**Brief**
Your task is to filter the data below down to the lines holding "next".

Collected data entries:
::::
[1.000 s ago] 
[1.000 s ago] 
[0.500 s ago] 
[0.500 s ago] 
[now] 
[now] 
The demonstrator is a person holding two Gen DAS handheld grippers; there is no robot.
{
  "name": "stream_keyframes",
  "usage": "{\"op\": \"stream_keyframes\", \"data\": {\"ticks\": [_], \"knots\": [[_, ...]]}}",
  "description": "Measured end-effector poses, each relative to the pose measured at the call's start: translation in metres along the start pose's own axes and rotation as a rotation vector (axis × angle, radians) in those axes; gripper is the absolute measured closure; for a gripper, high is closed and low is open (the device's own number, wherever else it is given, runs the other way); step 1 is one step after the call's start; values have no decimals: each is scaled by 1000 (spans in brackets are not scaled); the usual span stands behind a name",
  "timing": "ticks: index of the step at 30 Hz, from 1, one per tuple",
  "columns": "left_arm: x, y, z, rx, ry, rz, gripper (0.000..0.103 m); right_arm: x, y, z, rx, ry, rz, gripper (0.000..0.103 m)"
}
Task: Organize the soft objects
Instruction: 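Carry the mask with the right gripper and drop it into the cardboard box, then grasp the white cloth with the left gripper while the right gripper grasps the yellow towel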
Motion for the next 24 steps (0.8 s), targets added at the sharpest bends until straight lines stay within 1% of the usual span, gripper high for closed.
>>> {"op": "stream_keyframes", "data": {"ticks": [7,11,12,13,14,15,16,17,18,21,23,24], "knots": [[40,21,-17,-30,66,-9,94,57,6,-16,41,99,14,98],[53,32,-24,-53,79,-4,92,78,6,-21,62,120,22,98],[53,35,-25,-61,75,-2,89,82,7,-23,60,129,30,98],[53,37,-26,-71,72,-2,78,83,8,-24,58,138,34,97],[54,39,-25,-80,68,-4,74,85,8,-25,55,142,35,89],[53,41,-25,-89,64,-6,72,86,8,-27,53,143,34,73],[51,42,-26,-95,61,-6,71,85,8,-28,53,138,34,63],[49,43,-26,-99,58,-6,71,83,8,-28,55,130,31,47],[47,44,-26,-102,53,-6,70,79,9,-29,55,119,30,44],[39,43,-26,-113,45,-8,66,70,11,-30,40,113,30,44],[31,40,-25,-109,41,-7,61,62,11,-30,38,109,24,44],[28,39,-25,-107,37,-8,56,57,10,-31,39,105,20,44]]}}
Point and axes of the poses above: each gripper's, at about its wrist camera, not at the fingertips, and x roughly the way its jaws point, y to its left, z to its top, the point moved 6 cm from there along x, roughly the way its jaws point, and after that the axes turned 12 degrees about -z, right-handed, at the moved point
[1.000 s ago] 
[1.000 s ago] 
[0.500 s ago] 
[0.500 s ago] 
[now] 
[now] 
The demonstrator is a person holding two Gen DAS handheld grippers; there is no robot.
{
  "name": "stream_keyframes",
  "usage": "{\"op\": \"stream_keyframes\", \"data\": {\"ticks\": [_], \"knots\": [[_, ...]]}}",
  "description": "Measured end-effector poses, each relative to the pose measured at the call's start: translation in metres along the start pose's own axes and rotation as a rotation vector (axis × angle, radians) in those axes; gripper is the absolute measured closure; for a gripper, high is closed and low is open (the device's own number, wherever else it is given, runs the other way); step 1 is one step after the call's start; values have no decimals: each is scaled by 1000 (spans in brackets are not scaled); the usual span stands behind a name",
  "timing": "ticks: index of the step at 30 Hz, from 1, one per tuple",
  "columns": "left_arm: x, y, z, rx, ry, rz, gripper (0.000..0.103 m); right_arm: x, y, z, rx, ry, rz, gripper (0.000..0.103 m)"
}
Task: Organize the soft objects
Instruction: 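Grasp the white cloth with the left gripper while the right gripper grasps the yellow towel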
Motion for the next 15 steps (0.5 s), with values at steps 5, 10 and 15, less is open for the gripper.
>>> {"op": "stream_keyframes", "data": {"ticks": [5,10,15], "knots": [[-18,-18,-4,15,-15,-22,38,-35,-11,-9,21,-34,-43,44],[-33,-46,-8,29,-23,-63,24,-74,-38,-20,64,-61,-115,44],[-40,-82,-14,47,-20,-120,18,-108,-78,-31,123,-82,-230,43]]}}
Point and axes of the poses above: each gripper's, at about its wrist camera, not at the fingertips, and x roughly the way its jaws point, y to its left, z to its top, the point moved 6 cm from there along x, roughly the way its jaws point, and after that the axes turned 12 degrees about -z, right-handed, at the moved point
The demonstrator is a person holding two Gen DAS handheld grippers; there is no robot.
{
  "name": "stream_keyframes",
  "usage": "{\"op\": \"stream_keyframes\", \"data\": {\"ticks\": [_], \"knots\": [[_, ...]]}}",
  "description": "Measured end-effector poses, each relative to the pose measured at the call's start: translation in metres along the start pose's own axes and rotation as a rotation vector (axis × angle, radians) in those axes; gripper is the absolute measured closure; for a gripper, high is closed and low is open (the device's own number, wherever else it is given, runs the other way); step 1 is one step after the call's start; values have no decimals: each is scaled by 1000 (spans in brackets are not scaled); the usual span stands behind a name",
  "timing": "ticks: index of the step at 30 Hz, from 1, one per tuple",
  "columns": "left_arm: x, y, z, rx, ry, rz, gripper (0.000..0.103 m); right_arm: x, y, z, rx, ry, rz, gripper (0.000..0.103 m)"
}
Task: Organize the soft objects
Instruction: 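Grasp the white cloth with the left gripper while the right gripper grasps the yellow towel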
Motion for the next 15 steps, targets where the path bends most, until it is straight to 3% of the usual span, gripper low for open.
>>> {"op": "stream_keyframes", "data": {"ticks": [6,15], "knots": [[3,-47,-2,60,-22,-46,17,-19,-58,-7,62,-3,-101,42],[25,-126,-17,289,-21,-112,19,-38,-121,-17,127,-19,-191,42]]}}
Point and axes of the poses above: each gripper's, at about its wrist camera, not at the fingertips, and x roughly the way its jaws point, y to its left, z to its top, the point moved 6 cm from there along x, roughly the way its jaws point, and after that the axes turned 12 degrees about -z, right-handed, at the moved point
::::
**Task answer**
Motion for the next 24 steps (0.8 s), targets added at the sharpest bends until straight lines stay within 1% of the usual span, gripper high for closed.
Motion for the next 15 steps (0.5 s), with values at steps 5, 10 and 15, less is open for the gripper.
Motion for the next 15 steps, targets where the path bends most, until it is straight to 3% of the usual span, gripper low for open.

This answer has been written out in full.